**What this task involves:** Your reply should consist solely of the lines from the one containing "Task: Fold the" through the end of the data, restated word for word.

########

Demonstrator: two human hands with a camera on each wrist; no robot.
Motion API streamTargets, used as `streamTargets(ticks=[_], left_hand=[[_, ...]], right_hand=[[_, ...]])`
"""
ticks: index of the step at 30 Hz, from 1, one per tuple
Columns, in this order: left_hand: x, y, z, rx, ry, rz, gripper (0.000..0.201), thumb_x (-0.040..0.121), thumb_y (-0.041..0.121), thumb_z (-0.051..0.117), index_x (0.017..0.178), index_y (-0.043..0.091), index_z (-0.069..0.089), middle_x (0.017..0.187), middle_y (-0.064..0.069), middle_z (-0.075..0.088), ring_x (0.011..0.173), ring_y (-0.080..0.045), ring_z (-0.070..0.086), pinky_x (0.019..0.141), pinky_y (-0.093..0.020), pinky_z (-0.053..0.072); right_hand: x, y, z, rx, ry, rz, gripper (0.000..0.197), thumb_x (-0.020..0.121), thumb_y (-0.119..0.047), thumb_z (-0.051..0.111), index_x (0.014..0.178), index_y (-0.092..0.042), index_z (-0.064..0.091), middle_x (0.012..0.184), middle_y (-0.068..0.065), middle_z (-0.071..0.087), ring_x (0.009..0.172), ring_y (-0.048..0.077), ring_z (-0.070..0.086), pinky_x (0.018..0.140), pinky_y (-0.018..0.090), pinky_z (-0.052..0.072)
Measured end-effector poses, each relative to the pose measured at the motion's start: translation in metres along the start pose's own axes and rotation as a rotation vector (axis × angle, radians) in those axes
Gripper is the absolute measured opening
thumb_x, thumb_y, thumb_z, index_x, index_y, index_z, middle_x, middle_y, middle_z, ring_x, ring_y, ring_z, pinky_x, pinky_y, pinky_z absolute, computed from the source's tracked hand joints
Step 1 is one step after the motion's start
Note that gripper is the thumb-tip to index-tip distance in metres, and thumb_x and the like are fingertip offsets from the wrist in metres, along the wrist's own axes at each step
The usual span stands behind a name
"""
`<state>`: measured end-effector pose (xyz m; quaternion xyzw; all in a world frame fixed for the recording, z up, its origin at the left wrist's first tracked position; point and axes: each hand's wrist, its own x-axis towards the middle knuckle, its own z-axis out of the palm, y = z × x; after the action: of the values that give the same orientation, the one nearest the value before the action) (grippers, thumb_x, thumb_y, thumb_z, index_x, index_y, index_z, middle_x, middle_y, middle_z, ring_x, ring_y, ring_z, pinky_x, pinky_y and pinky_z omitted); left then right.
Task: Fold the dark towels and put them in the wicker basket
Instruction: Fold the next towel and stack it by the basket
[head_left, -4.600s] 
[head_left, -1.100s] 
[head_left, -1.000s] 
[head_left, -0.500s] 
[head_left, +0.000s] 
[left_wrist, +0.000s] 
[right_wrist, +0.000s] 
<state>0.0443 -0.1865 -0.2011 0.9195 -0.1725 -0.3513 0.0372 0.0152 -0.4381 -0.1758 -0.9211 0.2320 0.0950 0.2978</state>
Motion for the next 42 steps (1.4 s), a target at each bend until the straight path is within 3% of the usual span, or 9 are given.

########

**Task response:**
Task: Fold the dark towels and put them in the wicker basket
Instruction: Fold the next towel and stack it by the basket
[head_left, -4.600s] 
[head_left, -1.100s] 
[head_left, -1.000s] 
[head_left, -0.500s] 
[head_left, +0.000s] 
[left_wrist, +0.000s] 
[right_wrist, +0.000s] 
<state>0.0443 -0.1865 -0.2011 0.9195 -0.1725 -0.3513 0.0372 0.0152 -0.4381 -0.1758 -0.9211 0.2320 0.0950 0.2978</state>
Motion for the next 42 steps (1.4 s), a target at each bend until the straight path is within 3% of the usual span, or 9 are given.

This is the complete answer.